吾川郡(読み)あがわぐん

日本歴史地名大系 「吾川郡」の解説

吾川郡
あがわぐん

面積:五三三・四〇平方キロ
春野はるの町・伊野いの町・吾北ごほく村・池川いけがわ町・吾川あがわ

高知県中央部に位置し、東は高知市と土佐郡に、西は土佐市と高岡郡に、北は愛媛県上浮穴かみうけな郡に接し、南は土佐湾に臨む。石鎚いしづち山系に源を発する仁淀によど川が、中津なかつ川・池川川・上八川かみやかわ川などの水を集めて高岡郡・土佐市との境を東南流し、土佐湾に注ぐ。北部は一〇〇〇メートル級の山が重畳する山間部で、奥深い山谷を形成し、林産や製紙原料を主として生産する。中部は山村農村との中間地域で、紙業地として著名。南部は弘岡ひろおか平野(吾南平野)とよばれる農村地帯で、米作から野菜園芸へと経営形態も変化している。

吾川は吾河とも書き、郡名の由来について安養寺禾麻呂は「土佐幽考」に「吾川・高岡旧一郡也、郡中有吾川是所謂贄殿川也、郡名起之」と記し、仁淀川の古名を贄殿川、別名を吾川と称したのに基づくという。

〔原始・古代〕

吾川郡の縄文遺跡は伊野町バーガ森の北西麓に縄文後期の奥名おくな遺跡のほか二、三ヵ所発見されている。弥生時代の遺構としては、郡南部春野町秋山の山根あきやまのやまね遺跡が当地方の稲作開始期のものとして注目される。バーガ森の北斜面からは弥生中期後半の高地性集落跡が見付かり、眼下の天神てんじん川河川敷には銅剣・銅戈や弥生後期末の住居跡も発見されている。

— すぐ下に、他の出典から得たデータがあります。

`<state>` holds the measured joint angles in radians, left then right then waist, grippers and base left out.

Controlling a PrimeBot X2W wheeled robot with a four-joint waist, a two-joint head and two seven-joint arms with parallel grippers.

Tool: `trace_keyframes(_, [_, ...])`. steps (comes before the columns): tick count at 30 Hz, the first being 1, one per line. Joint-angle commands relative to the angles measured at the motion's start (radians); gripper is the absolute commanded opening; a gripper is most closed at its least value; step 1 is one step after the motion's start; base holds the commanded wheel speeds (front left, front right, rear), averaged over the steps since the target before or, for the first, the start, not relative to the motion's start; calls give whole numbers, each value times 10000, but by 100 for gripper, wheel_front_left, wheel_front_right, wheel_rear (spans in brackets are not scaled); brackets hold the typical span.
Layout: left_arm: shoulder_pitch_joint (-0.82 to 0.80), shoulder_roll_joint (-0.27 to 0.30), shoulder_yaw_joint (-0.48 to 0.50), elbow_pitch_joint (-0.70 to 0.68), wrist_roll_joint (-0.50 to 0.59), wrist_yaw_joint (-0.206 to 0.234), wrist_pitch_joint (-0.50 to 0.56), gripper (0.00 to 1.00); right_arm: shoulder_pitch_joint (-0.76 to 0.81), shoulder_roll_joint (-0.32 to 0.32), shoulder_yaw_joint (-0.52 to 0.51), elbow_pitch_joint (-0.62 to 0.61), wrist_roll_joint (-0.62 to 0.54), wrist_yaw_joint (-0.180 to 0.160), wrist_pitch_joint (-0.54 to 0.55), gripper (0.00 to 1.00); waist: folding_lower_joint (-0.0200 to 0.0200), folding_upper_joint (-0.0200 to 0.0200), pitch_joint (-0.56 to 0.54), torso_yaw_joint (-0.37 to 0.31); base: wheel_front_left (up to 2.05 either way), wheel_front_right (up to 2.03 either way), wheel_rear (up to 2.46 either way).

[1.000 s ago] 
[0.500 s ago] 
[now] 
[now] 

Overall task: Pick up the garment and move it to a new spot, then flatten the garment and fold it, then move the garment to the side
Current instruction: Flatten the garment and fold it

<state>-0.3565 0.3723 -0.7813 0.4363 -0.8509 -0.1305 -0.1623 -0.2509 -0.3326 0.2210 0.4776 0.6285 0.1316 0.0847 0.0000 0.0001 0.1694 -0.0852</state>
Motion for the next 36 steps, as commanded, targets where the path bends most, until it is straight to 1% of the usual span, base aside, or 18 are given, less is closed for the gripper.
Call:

そのほか同町寺門てらかど遺跡からは弥生後期前半の土器が多量に出土しており、春野町の西畑さいばたフケ遺跡からは銅矛が出土している。

古墳は少なく、伊野町内に枝川えだがわ古墳群など四基、春野町弘岡上ひろおかかみに一基発見されているにすぎず、古代における吾川郡の後進性を物語るが、伊野町八田はた岩滝いわたきはな遺跡からは古墳時代の鉄斧が出土している。春野町西分にしぶんには現在大寺おおでらの地名が残るが、同地からは奈良時代の寺院瓦などが出土、郡下唯一の古代寺院遺跡であり、当時の中心的地域であったとされる。

文献上の郡名の初見は天平勝宝四年(七五二)一〇月二五日の造東大寺司牒(正倉院文書)で、「吾川郡大野郷五十戸」とみえる。また正倉院御物の緑大幡断片の同七年一〇月の年号のある墨書には「土左国吾川郡桑原郷戸主日奉部夜恵調壱匹長六丈広一尺九寸」と記される。「土佐国風土記」逸文にも「吾川郡玉島」とみえる(玉島は現高知市浦戸湾内の島)。「続日本後紀」承和八年(八四一)八月二三日条に「土左国吾川郡八郷、各分四郷二郡、新郡号高岡、郡司者分元四員、各置二員」とあり、この時高岡郡が分置されるまでは、仁淀川を挟んだ広大な郡であったことがわかる。